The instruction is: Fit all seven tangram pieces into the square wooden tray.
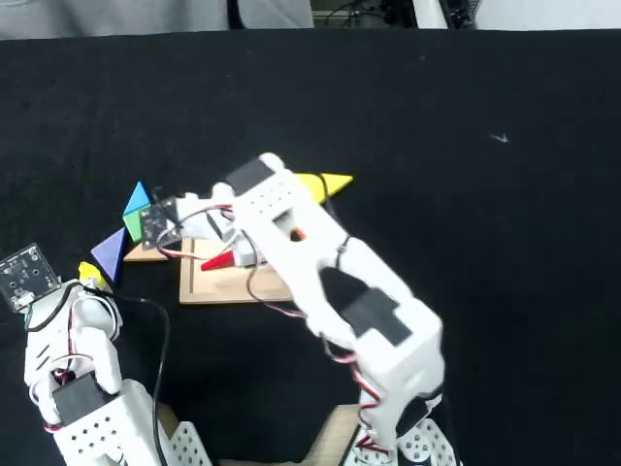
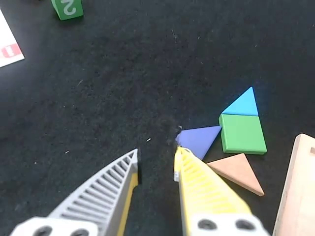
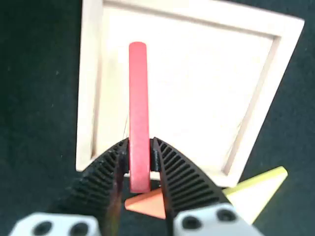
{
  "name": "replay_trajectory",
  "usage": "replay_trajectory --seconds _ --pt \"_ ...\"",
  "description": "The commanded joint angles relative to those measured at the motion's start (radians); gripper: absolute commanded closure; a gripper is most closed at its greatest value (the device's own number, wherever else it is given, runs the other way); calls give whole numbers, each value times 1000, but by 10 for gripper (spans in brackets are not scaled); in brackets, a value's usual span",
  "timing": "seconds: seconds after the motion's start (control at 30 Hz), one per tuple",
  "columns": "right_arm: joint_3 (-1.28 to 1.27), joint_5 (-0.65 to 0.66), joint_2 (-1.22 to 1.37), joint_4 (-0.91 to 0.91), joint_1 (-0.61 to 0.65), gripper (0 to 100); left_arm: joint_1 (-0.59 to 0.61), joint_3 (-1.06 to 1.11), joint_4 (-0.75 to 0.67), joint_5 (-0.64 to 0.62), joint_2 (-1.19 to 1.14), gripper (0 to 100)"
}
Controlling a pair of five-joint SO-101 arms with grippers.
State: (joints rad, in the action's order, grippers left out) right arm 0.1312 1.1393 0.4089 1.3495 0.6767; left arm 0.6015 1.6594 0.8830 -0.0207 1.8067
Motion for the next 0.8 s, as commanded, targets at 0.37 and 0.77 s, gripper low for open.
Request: replay_trajectory --seconds 0.37,0.77 --pt "213 -60 113 106 37 988 -33 13 -98 -8 8 870" --pt "159 -84 120 114 71 988 -35 15 -104 -8 8 870"
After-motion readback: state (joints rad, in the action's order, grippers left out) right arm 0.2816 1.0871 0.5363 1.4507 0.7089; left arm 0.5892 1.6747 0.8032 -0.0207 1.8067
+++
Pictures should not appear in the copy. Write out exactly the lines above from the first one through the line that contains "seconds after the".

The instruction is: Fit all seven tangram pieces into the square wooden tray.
{
  "name": "replay_trajectory",
  "usage": "replay_trajectory --seconds _ --pt \"_ ...\"",
  "description": "The commanded joint angles relative to those measured at the motion's start (radians); gripper: absolute commanded closure; a gripper is most closed at its greatest value (the device's own number, wherever else it is given, runs the other way); calls give whole numbers, each value times 1000, but by 10 for gripper (spans in brackets are not scaled); in brackets, a value's usual span",
  "timing": "seconds: seconds after the motion's start (control at 30 Hz), one per tuple",

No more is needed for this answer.